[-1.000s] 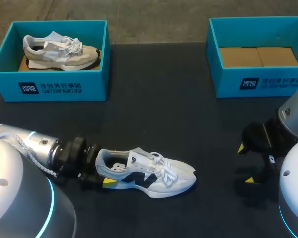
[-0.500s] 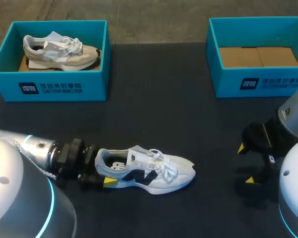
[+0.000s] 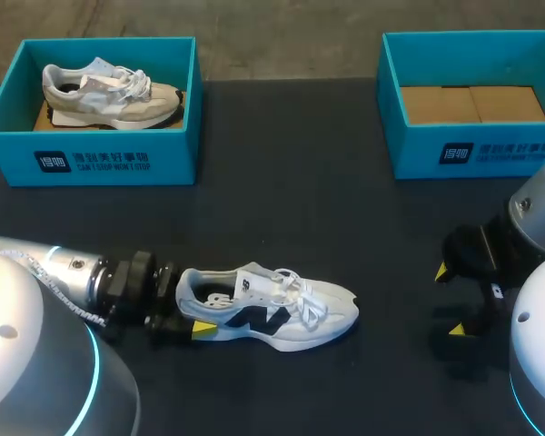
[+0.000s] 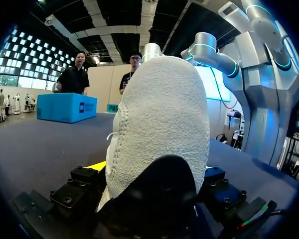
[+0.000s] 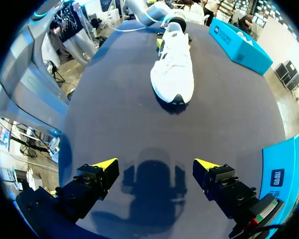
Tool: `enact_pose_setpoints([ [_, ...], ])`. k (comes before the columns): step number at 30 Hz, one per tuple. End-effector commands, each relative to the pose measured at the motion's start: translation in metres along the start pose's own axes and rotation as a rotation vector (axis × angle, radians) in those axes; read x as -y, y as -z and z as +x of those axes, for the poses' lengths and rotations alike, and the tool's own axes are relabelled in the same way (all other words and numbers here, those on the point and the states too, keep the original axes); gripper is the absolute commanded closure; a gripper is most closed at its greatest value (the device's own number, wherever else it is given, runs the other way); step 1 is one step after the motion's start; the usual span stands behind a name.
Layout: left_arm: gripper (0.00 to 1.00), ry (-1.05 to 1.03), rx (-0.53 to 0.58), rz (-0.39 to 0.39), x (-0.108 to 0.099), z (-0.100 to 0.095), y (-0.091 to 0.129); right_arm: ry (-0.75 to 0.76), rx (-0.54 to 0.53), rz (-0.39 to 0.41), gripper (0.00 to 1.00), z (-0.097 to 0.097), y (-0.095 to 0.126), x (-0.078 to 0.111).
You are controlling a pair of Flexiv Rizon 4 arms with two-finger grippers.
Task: Take the shoe out of the shoebox, open the shoe tongue, remove and reinsert the insole, then place the shoe into the shoebox
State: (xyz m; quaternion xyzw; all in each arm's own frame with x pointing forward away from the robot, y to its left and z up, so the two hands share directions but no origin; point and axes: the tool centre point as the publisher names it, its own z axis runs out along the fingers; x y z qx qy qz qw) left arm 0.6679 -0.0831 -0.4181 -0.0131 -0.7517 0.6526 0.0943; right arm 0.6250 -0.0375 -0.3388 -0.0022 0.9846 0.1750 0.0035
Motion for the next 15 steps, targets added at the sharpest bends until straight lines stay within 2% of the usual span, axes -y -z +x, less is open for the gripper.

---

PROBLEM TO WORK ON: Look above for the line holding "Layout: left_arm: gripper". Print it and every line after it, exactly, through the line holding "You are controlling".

SOLUTION:
Layout: left_arm: gripper (0.00 to 1.00), ry (-1.05 to 1.03), rx (-0.53 to 0.58), rz (-0.39 to 0.39), x (-0.108 to 0.099), z (-0.100 to 0.095), y (-0.091 to 0.129); right_arm: ry (-0.75 to 0.76), rx (-0.54 to 0.53), rz (-0.39 to 0.41), gripper (0.00 to 1.00), z (-0.097 to 0.097), y (-0.095 to 0.126), x (-0.078 to 0.111).
You are controlling a pair of Flexiv Rizon 4 arms with two-finger grippers.

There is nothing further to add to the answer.